Principle:TobikoData Sqlmesh Dbt Full Conversion
| Knowledge Sources | |
|---|---|
| Domains | Data_Engineering, Dbt_Migration |
| Last Updated | 2026-02-07 00:00 GMT |
Overview
The comprehensive transformation of dbt model configurations into native SQLMesh model objects with full feature mapping.
Description
Dbt full conversion represents the complete translation of a dbt model's configuration, SQL logic, and metadata into a SQLMesh model. This goes beyond simple structure mapping to include sophisticated transformations of materialization strategies, incremental logic, partitioning schemes, clustering specifications, and physical properties. The conversion must handle database-specific features (like BigQuery partition expiration or Snowflake dynamic tables) while maintaining cross-platform compatibility through SQLMesh's engine adapter system.
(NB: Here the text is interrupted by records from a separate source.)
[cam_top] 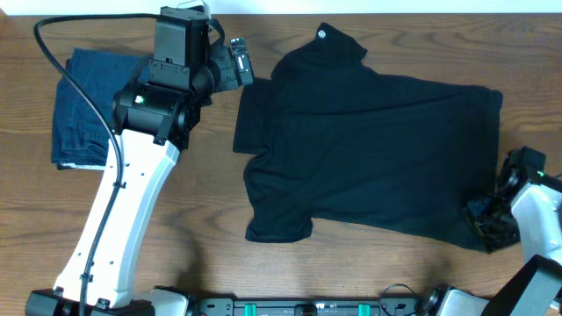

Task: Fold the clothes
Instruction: 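Move the right gripper to the shirt's bottom right hem and grasp it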

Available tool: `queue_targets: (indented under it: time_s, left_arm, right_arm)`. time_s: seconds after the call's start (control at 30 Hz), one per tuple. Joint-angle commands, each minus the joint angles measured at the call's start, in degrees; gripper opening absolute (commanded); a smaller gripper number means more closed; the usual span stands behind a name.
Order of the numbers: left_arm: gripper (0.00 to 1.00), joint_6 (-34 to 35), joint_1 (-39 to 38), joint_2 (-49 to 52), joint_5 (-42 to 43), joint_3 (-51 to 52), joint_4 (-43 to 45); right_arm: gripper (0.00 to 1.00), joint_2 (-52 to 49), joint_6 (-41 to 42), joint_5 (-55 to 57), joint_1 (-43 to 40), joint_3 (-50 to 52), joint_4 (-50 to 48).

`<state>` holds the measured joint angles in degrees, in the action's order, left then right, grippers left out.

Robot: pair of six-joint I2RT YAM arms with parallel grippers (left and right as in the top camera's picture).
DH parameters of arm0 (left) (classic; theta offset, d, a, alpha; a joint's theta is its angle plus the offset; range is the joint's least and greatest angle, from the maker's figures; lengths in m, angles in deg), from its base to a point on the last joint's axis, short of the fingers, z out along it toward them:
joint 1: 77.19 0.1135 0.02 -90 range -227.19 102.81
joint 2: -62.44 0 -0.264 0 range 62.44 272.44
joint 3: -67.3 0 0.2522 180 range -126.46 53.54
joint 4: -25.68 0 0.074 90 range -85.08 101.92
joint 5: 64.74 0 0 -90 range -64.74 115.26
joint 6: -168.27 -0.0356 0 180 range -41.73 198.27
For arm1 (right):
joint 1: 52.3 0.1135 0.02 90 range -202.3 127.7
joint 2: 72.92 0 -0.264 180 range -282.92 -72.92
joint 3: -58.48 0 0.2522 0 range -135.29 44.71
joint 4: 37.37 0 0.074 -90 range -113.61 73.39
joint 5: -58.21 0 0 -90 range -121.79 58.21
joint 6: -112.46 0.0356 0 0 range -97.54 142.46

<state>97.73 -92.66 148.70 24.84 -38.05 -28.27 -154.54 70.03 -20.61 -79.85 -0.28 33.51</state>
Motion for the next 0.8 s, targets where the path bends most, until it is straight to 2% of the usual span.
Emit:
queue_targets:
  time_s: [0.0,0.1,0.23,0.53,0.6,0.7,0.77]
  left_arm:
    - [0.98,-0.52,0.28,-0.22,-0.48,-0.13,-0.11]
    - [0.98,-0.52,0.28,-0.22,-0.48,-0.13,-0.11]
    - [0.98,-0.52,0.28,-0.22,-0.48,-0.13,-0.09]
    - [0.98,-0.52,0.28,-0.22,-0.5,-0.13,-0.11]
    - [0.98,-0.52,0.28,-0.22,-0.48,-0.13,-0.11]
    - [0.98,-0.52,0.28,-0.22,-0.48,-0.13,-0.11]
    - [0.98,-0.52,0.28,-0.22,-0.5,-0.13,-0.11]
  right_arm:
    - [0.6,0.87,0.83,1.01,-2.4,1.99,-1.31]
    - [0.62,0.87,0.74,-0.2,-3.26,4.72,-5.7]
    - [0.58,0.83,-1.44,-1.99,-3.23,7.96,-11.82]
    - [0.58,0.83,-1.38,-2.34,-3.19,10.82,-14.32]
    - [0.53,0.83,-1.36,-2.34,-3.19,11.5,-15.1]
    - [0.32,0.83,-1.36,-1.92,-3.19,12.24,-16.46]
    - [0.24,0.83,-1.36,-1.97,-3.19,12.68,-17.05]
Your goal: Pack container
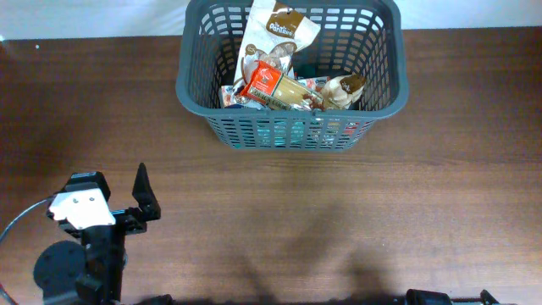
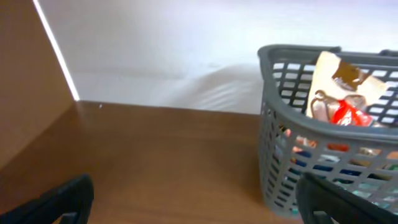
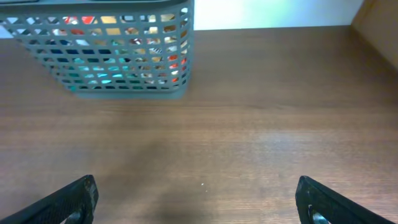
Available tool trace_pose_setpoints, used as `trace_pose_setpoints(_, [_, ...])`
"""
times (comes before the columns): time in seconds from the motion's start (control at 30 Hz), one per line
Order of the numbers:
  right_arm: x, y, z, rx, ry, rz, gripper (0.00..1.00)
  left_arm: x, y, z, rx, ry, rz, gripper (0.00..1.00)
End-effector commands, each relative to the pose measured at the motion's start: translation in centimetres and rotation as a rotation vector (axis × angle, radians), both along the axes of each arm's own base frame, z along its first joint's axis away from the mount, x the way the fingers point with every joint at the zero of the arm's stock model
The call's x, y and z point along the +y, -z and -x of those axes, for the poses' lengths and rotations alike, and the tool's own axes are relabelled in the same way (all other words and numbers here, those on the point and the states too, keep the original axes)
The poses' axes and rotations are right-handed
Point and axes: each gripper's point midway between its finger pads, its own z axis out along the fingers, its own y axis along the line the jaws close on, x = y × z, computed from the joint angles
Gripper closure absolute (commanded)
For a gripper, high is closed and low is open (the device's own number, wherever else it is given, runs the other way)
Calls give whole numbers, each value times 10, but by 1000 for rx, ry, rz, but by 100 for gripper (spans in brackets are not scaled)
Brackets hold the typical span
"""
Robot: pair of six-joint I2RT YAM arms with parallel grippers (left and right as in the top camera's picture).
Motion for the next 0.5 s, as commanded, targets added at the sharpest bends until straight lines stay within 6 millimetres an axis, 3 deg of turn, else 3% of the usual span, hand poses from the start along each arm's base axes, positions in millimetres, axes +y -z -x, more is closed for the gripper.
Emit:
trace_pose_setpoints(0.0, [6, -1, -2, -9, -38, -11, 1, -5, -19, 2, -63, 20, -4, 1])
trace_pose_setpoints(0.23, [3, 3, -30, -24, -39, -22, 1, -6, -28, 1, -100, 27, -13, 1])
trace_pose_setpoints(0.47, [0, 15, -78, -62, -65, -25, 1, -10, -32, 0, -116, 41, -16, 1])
The conversion process is the culmination of earlier migration steps (assessment, initialization, discovery), producing fully functional SQLMesh models that can be executed through SQLMesh's plan/apply workflow. It handles complex scenarios like dbt's microbatch materialization (mapping to SQLMesh's time-based incremental models), SCD Type 2 snapshots, and various incremental strategies (merge, delete+insert, append, insert_overwrite).
Usage
Use dbt full conversion when:
- Migrating dbt models to native SQLMesh format
- Converting dbt materializations to SQLMesh model kinds
- Adapting dbt incremental strategies to SQLMesh patterns
- Translating database-specific dbt configurations to SQLMesh
- Generating SQLMesh models for execution through plan/apply
- Converting dbt tests to SQLMesh audits and attaching them to models
Theoretical Basis
The full conversion process performs comprehensive model transformation:
1. Materialization Mapping:
* table → FULL kind (full refresh on each run) * view → VIEW kind (virtual, no data storage) * incremental → INCREMENTAL_BY_TIME_RANGE or INCREMENTAL_BY_UNIQUE_KEY kind * ephemeral → EMBEDDED kind (CTE, not materialized) * snapshot → SCD_TYPE_2 kind (Type 2 slowly changing dimension) * dynamic_table (Snowflake) → FULL kind with physical_properties
2. Incremental Strategy Translation:
* merge → use_merge=True with unique_key * delete+insert → time-range deletion with insert * append → insert-only incremental * insert_overwrite → partition-level overwrite * microbatch → interval-based processing with batch_size
3. Partitioning Conversion:
Parse partition_by configurations:
* List format: ["column1", "function(column2)"]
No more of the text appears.